Action/Advocacy Action and advocacy on Glendale/Burbank's positions can take many forms including

  • Lobbying representatives
  • Working with other organizations and in coalitions to plan lobbying strategies and support
  • Speaking out on position based issues through letter writing and Internet campaigns
  • Testifying at legislative and administrative hearings gathering citizen input
  • Monitoring elections and other government activities
  • Publicizing Glendale/Burbank's positions and concerns through the media, petition drives and special issue campaigns

Electronic Communications Glendale/Burbank, California (LWVC) and the United States (LWVUS) all have their own web sites providing up to date information on elected officials and League activities.
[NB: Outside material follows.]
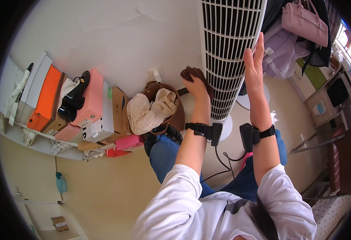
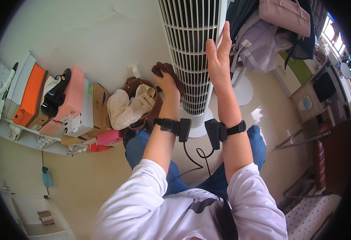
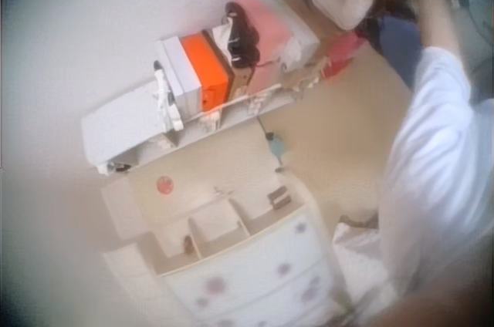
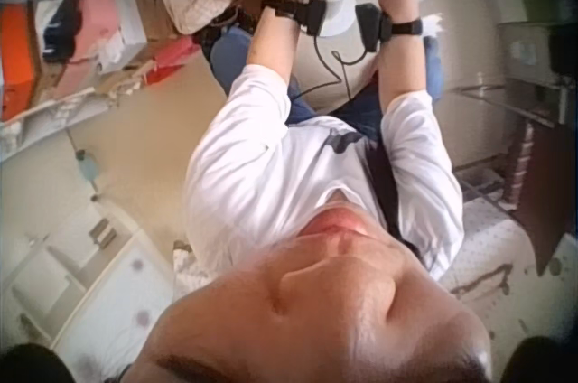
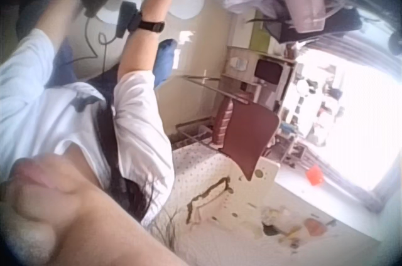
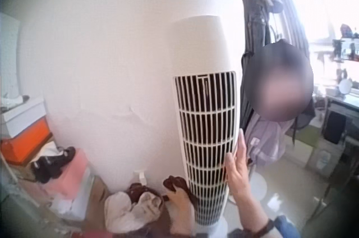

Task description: The person cleans a white tower fan with a dark cloth, wiping the top, sides, and base. They then move to a shoe rack, rearranging shoe boxes and wiping the shelves with the same cloth.

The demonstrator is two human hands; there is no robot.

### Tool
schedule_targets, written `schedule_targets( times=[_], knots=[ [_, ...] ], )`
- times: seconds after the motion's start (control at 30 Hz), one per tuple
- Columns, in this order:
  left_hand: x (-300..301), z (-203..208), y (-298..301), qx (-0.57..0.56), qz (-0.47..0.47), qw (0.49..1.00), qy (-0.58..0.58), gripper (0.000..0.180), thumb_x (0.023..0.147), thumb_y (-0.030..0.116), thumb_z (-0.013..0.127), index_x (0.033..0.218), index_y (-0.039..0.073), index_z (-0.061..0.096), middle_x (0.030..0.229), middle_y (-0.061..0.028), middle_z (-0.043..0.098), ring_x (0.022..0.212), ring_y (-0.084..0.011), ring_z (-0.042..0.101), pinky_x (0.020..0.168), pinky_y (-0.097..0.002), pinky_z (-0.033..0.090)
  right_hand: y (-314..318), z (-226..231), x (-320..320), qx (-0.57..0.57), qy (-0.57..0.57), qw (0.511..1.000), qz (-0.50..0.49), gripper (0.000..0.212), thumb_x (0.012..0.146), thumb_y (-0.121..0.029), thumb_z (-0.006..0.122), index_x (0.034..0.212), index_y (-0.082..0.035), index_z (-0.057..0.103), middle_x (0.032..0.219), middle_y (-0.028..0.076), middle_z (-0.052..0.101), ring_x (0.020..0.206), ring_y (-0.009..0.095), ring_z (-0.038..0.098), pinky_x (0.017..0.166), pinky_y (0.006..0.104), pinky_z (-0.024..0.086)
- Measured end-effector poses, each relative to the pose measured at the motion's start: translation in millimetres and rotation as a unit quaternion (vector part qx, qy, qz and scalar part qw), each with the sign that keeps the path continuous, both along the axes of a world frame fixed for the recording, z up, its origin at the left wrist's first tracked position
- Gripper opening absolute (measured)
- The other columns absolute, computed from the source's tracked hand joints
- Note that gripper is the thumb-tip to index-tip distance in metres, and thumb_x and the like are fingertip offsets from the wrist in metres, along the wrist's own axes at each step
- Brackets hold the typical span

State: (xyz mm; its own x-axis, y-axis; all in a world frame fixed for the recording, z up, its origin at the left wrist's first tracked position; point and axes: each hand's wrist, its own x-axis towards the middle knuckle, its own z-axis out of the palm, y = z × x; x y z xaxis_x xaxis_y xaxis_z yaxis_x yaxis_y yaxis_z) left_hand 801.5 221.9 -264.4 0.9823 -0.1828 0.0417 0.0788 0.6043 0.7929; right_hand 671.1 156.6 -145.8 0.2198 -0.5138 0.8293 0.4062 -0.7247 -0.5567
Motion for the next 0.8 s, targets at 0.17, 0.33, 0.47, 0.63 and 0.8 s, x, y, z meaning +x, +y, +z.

The Glendale/Burbank League also publishes its monthly publication, the Voter, on its website. Be sure to check the Calendar often for upcoming events.

Smart Voter is a California League sponsored web site that provides people with a state of the art source of voter information and a personalized ballot based on a specific address, that is available before elections. It also reports such information as polling place locations, candidates' profiles and positions, ballot measures with supporting and opposing arguments, and post election results.